A jolly place with a playful approach
Under the direction of Farah Karim-Cooper, the theatre's head of courses and research and a visiting research Fellow at King's, the Globe is expanding its research activities. A new library extension is due to open in 2016 with more than 1,000 Elizabethan documents, and the theatre will publish an outstanding PhD monograph that will also carry a cash prize.
"It's a mini-university on the South Bank," said Mr Spottiswoode, who heads a team of 25 full-time and 60 freelance education staff. "We are now looking to have more fellowships and visiting scholars. I hope we have developed a research culture here. Yes, it's a jolly place to come with a playful approach to scholarship, but the scholars who are coming here to speak are the creme de la creme."

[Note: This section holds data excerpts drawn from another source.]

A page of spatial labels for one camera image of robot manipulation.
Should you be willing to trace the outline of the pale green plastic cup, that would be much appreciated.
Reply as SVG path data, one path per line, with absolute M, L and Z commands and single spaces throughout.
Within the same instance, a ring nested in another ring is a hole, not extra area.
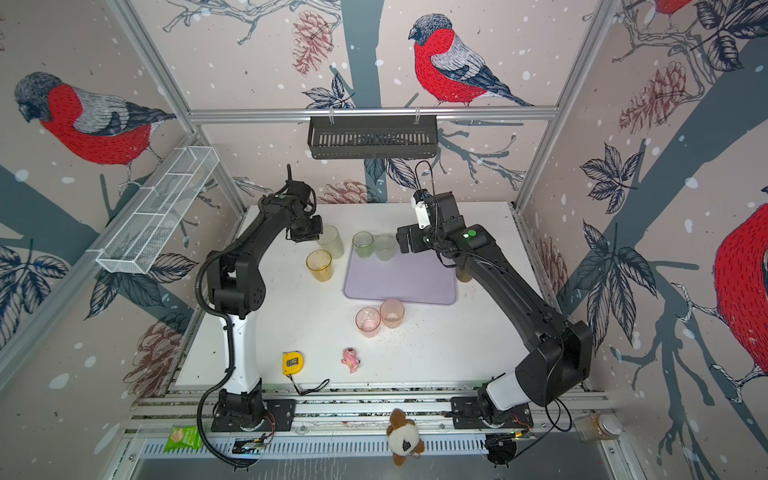
M 374 252 L 380 261 L 386 262 L 393 258 L 397 242 L 395 237 L 388 234 L 378 235 L 374 239 Z

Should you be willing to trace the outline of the clear pale plastic cup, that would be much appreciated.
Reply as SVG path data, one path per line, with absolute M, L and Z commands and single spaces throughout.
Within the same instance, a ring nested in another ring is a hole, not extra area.
M 330 253 L 334 260 L 340 259 L 344 253 L 344 245 L 338 229 L 329 224 L 323 226 L 323 231 L 317 240 L 319 246 Z

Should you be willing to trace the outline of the bright green plastic cup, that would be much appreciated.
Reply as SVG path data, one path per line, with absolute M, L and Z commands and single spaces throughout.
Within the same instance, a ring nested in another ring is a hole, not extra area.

The interplay between the Globe's main education department, which plays host to 120,000 schoolchildren and members of the public each year, and its academic division is also an opportunity for new scholarship. "One of our PhD students was helping an education officer with a production of Hamlet for Southwark schoolchildren, where she had to cut down the play to just one hour," Mr Spottiswoode said.
"I was thinking how lucky the officer was to have this incredibly knowledgeable assistant, but then I thought it was actually the PhD student who was the fortunate one. She had the chance to think about the text in a totally different way."
But can the Globe's model be replicated in other theatres, museums and institutions keen to move into the higher education sphere?
"I think it is starting to happen, but I think it's got to come from a desire from public institutions to extend their own knowledge of their area," Mr Spottiswoode said.